TASK INSTRUCTIONS: Once the line with "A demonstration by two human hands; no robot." is found in the entries below, print it and each following line exactly, stopping after the line with "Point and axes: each"; print nothing else.

THE DATA:

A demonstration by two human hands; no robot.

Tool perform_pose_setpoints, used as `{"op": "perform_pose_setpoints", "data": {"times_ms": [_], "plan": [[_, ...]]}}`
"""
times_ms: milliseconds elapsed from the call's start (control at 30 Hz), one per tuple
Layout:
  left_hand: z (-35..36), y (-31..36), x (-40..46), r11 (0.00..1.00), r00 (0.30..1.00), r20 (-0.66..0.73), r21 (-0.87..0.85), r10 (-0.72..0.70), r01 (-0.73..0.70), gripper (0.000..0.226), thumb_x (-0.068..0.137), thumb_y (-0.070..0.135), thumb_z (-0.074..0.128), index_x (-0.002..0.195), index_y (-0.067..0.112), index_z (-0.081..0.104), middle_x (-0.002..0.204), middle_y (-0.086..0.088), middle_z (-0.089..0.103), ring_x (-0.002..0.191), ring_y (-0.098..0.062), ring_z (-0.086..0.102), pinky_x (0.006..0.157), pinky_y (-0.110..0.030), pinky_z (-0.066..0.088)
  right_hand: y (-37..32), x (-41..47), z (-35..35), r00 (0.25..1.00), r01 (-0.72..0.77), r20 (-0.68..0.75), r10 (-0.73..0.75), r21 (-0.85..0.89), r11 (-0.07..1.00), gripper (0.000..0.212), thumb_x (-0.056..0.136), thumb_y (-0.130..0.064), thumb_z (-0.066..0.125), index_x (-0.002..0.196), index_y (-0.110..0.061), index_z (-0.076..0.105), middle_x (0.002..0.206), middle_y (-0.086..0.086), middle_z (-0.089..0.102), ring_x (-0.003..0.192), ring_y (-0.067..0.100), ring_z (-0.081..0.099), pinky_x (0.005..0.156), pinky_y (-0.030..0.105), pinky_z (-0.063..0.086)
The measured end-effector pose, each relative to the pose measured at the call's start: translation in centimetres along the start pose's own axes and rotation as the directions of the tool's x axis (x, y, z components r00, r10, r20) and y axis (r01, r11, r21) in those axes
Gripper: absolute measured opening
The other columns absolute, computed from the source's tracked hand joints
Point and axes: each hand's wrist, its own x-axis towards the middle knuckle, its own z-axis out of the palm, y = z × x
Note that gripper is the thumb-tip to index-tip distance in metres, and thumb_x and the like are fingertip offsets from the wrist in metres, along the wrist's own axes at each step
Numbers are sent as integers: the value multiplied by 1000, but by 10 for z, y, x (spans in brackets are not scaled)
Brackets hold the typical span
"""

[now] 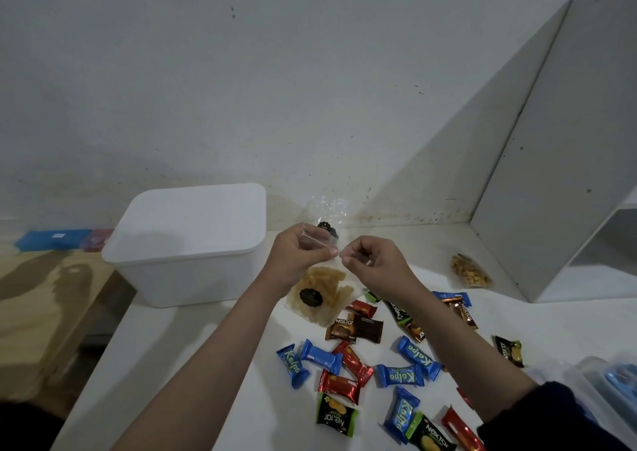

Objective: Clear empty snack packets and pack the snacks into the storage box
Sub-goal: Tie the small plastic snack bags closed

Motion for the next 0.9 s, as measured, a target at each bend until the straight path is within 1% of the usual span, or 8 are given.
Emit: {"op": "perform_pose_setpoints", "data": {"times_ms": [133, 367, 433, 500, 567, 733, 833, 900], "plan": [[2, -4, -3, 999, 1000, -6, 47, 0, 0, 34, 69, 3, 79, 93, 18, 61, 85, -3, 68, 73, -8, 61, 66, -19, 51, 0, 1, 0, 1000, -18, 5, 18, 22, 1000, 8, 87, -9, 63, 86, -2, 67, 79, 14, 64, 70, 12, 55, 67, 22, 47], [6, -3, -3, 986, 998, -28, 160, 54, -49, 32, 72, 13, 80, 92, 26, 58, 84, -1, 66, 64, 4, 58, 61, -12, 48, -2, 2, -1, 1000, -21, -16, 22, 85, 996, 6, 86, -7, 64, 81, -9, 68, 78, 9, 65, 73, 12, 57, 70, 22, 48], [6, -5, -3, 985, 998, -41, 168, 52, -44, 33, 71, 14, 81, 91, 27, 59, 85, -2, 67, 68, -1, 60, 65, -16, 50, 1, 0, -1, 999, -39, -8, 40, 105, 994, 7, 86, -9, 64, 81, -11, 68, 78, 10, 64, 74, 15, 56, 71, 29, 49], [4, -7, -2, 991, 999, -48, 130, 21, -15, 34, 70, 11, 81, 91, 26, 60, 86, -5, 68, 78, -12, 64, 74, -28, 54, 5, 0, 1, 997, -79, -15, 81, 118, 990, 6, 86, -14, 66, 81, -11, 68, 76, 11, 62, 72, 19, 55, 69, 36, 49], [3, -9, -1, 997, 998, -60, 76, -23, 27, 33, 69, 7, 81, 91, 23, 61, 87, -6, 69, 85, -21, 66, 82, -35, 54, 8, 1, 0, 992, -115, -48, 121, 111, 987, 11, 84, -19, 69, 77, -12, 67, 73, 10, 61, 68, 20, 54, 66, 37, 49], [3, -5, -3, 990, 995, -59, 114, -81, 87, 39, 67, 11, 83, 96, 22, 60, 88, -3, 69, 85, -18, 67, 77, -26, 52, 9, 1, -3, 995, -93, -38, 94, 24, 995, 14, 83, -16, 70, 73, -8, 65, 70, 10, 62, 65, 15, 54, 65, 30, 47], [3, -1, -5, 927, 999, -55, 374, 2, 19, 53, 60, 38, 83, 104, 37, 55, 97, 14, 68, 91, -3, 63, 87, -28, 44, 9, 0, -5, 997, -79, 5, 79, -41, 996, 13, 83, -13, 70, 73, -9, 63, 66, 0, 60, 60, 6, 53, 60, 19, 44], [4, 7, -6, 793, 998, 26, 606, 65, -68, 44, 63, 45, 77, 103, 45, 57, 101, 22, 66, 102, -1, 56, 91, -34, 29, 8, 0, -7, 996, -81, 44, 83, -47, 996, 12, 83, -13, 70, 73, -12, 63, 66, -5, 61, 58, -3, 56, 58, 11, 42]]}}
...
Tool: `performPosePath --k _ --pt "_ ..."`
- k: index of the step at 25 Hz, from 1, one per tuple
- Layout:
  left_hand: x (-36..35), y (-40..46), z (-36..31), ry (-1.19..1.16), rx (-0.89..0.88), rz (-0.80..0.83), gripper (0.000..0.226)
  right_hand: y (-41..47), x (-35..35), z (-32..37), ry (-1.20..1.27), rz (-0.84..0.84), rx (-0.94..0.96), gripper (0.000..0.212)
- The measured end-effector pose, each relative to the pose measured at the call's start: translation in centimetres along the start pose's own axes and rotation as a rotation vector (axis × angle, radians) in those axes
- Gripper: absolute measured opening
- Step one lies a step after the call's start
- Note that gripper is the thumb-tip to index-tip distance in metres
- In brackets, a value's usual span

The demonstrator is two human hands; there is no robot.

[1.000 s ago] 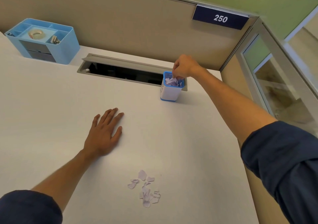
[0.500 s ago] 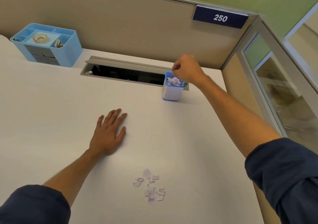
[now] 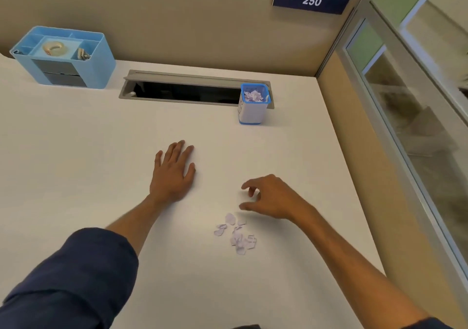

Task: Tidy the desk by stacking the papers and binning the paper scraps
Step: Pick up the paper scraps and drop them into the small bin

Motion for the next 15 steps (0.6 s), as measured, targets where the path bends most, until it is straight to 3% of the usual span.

RESULT OF THIS TASK:
A demonstration by two human hands; no robot.

Tool perform_pose_setpoints, used as `{"op": "perform_pose_setpoints", "data": {"times_ms": [_], "plan": [[_, ...]]}}`
"""
times_ms: milliseconds elapsed from the call's start (control at 30 Hz), one per tuple
Layout:
  left_hand: z (-35..36), y (-31..36), x (-40..46), r11 (0.00..1.00), r00 (0.30..1.00), r20 (-0.66..0.73), r21 (-0.87..0.85), r10 (-0.72..0.70), r01 (-0.73..0.70), gripper (0.000..0.226), thumb_x (-0.068..0.137), thumb_y (-0.070..0.135), thumb_z (-0.074..0.128), index_x (-0.002..0.195), index_y (-0.067..0.112), index_z (-0.081..0.104), middle_x (-0.002..0.204), middle_y (-0.086..0.088), middle_z (-0.089..0.103), ring_x (-0.002..0.191), ring_y (-0.098..0.062), ring_z (-0.086..0.102), pinky_x (0.006..0.157), pinky_y (-0.110..0.030), pinky_z (-0.066..0.088)
  right_hand: y (-37..32), x (-41..47), z (-35..35), r00 (0.25..1.00), r01 (-0.72..0.77), r20 (-0.68..0.75), r10 (-0.73..0.75), r21 (-0.85..0.89), r11 (-0.07..1.00), gripper (0.000..0.212), thumb_x (-0.056..0.136), thumb_y (-0.130..0.064), thumb_z (-0.066..0.125), index_x (-0.002..0.196), index_y (-0.110..0.061), index_z (-0.076..0.105), middle_x (0.002..0.206), middle_y (-0.086..0.086), middle_z (-0.089..0.102), ring_x (-0.003..0.192), ring_y (-0.067..0.100), ring_z (-0.081..0.099), pinky_x (0.005..0.156), pinky_y (-0.030..0.105), pinky_z (-0.063..0.086)
The measured end-effector pose, each relative to the pose measured at the call's start: translation in centimetres along the start pose's own axes and rotation as the directions of the tool's x axis (x, y, z components r00, r10, r20) and y axis (r01, r11, r21) in those axes
Gripper: absolute measured opening
The other columns absolute, computed from the source's tracked hand joints
Point and axes: each hand's wrist, its own x-axis towards the middle knuckle, its own z-axis out of the palm, y = z × x

That is the complete answer to the exercise.